TASK REQUIREMENTS
Below are some records. Pull every line that contains the word "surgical".

LISTED RECORDS
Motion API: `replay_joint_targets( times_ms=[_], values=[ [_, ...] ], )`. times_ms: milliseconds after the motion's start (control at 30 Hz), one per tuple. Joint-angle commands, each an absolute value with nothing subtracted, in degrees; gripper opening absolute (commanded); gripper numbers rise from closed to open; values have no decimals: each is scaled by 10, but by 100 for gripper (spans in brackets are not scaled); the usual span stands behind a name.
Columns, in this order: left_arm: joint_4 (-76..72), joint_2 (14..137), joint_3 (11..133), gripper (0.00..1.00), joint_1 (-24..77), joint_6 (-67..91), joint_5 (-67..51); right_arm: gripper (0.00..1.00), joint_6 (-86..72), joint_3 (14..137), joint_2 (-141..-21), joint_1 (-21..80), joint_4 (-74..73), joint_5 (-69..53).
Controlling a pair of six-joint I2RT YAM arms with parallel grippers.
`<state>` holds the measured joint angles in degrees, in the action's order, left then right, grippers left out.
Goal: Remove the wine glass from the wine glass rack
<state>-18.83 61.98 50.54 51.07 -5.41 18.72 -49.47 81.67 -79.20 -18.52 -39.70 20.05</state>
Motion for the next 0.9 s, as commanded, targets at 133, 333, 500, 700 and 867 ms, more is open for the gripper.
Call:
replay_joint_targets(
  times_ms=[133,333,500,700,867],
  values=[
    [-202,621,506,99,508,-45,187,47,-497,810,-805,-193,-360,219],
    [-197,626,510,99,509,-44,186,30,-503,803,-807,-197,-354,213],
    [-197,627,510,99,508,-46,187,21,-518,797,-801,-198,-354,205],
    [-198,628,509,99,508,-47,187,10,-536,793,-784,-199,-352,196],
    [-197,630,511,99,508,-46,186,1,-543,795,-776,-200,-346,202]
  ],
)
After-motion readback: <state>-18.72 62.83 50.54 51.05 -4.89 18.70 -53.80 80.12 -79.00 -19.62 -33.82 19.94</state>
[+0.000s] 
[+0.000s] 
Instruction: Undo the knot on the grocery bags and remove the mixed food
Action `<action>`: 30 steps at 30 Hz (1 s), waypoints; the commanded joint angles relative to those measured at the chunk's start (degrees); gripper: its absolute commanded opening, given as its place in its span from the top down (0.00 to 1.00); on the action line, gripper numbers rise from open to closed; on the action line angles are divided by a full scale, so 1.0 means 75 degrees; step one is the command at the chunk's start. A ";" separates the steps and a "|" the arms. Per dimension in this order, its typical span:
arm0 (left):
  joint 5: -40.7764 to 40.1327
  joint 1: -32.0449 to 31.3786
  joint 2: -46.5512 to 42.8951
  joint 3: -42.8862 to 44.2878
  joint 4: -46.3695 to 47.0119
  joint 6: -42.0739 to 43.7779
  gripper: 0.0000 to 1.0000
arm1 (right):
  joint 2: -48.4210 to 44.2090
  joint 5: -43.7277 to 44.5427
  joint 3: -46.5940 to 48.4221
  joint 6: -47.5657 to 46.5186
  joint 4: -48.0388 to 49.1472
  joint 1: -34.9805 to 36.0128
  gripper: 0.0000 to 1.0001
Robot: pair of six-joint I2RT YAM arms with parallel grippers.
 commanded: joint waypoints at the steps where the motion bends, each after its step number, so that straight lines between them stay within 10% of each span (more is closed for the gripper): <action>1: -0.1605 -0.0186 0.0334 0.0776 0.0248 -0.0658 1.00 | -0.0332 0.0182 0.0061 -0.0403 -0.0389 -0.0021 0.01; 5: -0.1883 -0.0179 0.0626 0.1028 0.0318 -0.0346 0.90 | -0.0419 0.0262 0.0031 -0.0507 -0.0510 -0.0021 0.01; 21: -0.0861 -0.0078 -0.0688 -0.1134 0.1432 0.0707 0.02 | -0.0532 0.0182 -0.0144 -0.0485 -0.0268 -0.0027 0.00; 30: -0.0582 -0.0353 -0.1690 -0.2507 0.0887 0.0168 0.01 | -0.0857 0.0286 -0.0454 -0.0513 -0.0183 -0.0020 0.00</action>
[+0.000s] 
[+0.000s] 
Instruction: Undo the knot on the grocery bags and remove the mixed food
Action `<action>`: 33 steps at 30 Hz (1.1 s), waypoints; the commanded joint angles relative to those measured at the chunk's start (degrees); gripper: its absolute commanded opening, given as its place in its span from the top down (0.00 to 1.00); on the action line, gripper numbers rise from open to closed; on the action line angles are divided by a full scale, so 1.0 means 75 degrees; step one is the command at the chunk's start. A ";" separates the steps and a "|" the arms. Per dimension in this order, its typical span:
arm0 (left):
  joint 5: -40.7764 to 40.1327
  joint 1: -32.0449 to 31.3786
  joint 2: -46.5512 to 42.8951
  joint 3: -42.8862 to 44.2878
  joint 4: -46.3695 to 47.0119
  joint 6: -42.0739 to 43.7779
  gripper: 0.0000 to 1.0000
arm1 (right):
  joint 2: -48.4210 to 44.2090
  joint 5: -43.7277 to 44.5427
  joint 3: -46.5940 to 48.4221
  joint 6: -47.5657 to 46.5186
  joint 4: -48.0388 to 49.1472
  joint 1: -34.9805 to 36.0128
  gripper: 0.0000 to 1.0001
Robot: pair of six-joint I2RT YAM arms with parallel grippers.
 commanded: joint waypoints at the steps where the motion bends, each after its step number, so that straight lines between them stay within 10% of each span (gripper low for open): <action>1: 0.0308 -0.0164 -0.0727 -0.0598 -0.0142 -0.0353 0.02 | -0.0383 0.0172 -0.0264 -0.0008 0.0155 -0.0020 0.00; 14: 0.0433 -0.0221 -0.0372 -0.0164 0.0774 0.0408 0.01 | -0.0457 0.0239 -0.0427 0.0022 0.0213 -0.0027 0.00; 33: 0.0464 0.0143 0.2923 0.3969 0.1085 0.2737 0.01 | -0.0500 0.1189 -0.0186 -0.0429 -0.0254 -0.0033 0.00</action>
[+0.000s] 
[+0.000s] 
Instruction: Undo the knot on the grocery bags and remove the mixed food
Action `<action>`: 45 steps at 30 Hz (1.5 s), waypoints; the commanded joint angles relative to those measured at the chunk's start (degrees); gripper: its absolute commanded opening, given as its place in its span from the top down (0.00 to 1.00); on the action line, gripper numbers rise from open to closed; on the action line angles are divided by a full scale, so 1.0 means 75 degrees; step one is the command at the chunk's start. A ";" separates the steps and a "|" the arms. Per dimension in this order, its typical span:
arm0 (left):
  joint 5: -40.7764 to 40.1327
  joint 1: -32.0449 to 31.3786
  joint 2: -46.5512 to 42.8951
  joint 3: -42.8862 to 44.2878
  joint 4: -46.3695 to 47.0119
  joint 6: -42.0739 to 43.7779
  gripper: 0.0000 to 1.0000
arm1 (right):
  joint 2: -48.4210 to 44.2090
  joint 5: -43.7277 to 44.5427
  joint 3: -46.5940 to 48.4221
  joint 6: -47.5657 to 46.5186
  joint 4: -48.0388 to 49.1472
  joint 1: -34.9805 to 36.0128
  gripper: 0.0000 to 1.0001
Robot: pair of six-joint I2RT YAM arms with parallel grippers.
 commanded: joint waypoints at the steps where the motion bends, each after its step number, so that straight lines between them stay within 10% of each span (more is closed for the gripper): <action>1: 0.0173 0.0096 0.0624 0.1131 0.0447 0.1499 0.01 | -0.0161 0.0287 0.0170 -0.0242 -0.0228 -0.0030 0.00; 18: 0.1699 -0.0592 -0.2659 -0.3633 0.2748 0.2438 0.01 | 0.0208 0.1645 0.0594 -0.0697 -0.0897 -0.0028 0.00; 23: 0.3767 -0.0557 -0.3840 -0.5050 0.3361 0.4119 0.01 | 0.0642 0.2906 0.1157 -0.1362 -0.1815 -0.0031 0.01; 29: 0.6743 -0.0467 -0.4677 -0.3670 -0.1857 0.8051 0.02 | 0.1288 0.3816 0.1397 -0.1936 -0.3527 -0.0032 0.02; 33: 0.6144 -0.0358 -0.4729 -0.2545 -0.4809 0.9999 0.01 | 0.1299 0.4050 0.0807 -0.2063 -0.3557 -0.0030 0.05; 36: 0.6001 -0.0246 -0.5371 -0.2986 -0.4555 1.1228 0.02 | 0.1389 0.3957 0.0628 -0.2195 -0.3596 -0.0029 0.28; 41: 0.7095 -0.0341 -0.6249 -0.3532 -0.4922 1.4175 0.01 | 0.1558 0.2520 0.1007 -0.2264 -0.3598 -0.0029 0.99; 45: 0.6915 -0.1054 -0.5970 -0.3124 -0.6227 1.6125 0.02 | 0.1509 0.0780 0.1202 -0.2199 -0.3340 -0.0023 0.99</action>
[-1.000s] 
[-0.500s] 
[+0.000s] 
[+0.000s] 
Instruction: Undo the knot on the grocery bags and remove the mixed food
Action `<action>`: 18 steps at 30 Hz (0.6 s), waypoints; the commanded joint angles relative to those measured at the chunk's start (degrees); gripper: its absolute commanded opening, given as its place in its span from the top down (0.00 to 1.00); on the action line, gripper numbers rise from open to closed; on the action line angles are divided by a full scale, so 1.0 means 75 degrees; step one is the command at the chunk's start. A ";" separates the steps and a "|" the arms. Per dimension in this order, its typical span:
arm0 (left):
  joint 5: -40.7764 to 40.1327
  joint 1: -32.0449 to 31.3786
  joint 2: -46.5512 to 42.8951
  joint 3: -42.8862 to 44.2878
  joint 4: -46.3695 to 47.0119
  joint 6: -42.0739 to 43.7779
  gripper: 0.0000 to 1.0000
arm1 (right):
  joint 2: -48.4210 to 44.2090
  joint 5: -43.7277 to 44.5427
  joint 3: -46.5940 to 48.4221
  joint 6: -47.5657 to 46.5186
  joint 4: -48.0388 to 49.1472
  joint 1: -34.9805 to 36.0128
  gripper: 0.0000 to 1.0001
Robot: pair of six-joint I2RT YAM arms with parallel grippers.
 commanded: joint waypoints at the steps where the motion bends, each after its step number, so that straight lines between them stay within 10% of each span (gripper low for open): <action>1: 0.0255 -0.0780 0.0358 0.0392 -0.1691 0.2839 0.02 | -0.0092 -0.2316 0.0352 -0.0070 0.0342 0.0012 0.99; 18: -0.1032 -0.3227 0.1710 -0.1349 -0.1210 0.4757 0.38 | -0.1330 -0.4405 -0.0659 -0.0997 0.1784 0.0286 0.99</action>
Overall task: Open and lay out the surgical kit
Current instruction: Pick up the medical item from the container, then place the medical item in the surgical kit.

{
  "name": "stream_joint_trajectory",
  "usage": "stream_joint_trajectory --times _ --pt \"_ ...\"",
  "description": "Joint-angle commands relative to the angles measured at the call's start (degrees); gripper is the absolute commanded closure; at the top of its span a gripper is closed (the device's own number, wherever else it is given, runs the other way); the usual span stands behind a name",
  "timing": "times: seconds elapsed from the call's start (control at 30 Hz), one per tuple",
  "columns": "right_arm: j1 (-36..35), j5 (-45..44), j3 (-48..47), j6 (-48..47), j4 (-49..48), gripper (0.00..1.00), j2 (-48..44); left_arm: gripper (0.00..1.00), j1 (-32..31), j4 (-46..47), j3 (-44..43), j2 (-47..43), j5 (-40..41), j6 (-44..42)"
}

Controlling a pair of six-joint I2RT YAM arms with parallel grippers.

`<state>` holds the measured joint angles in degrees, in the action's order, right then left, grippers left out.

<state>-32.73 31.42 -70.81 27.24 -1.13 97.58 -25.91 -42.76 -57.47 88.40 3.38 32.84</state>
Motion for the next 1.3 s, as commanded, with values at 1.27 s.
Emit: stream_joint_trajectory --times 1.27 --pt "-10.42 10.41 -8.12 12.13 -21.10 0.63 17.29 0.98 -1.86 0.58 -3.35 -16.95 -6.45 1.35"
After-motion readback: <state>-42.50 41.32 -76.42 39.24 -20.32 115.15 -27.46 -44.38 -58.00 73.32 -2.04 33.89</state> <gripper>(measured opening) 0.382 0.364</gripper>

COMPLETED TASK
Overall task: Open and lay out the surgical kit
Current instruction: Pick up the medical item from the container, then place the medical item in the surgical kit.

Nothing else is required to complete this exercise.